## Work order
Repeat the full listing exactly.

------------------------

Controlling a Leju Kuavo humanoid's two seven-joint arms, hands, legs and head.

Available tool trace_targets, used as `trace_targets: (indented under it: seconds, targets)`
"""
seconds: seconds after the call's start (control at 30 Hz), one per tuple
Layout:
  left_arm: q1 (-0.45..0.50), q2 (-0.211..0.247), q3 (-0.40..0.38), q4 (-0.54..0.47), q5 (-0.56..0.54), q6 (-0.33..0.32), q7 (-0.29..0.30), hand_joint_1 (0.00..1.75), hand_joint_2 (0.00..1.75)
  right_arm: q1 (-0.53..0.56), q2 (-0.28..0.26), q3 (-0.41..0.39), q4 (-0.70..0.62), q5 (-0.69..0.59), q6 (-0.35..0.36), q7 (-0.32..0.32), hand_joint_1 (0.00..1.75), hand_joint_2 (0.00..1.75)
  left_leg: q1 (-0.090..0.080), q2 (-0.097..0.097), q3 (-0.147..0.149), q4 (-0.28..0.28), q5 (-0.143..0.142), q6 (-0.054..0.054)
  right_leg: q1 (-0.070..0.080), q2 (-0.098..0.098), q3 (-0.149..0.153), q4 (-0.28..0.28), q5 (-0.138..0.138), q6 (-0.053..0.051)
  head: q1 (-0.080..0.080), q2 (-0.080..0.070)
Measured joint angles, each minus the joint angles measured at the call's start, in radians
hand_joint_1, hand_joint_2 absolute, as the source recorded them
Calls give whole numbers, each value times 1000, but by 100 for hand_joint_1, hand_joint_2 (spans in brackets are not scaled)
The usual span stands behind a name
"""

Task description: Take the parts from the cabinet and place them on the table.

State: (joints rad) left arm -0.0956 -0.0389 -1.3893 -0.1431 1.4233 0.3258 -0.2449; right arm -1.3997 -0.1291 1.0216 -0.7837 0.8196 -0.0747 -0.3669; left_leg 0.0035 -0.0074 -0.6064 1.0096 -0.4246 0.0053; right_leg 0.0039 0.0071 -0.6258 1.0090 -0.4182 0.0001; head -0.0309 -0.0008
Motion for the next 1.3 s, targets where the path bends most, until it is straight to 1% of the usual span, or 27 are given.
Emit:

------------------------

## Worked solution
Controlling a Leju Kuavo humanoid's two seven-joint arms, hands, legs and head.

Available tool trace_targets, used as `trace_targets: (indented under it: seconds, targets)`
"""
seconds: seconds after the call's start (control at 30 Hz), one per tuple
Layout:
  left_arm: q1 (-0.45..0.50), q2 (-0.211..0.247), q3 (-0.40..0.38), q4 (-0.54..0.47), q5 (-0.56..0.54), q6 (-0.33..0.32), q7 (-0.29..0.30), hand_joint_1 (0.00..1.75), hand_joint_2 (0.00..1.75)
  right_arm: q1 (-0.53..0.56), q2 (-0.28..0.26), q3 (-0.41..0.39), q4 (-0.70..0.62), q5 (-0.69..0.59), q6 (-0.35..0.36), q7 (-0.32..0.32), hand_joint_1 (0.00..1.75), hand_joint_2 (0.00..1.75)
  left_leg: q1 (-0.090..0.080), q2 (-0.097..0.097), q3 (-0.147..0.149), q4 (-0.28..0.28), q5 (-0.143..0.142), q6 (-0.054..0.054)
  right_leg: q1 (-0.070..0.080), q2 (-0.098..0.098), q3 (-0.149..0.153), q4 (-0.28..0.28), q5 (-0.138..0.138), q6 (-0.053..0.051)
  head: q1 (-0.080..0.080), q2 (-0.080..0.070)
Measured joint angles, each minus the joint angles measured at the call's start, in radians
hand_joint_1, hand_joint_2 absolute, as the source recorded them
Calls give whole numbers, each value times 1000, but by 100 for hand_joint_1, hand_joint_2 (spans in brackets are not scaled)
The usual span stands behind a name
"""

Task description: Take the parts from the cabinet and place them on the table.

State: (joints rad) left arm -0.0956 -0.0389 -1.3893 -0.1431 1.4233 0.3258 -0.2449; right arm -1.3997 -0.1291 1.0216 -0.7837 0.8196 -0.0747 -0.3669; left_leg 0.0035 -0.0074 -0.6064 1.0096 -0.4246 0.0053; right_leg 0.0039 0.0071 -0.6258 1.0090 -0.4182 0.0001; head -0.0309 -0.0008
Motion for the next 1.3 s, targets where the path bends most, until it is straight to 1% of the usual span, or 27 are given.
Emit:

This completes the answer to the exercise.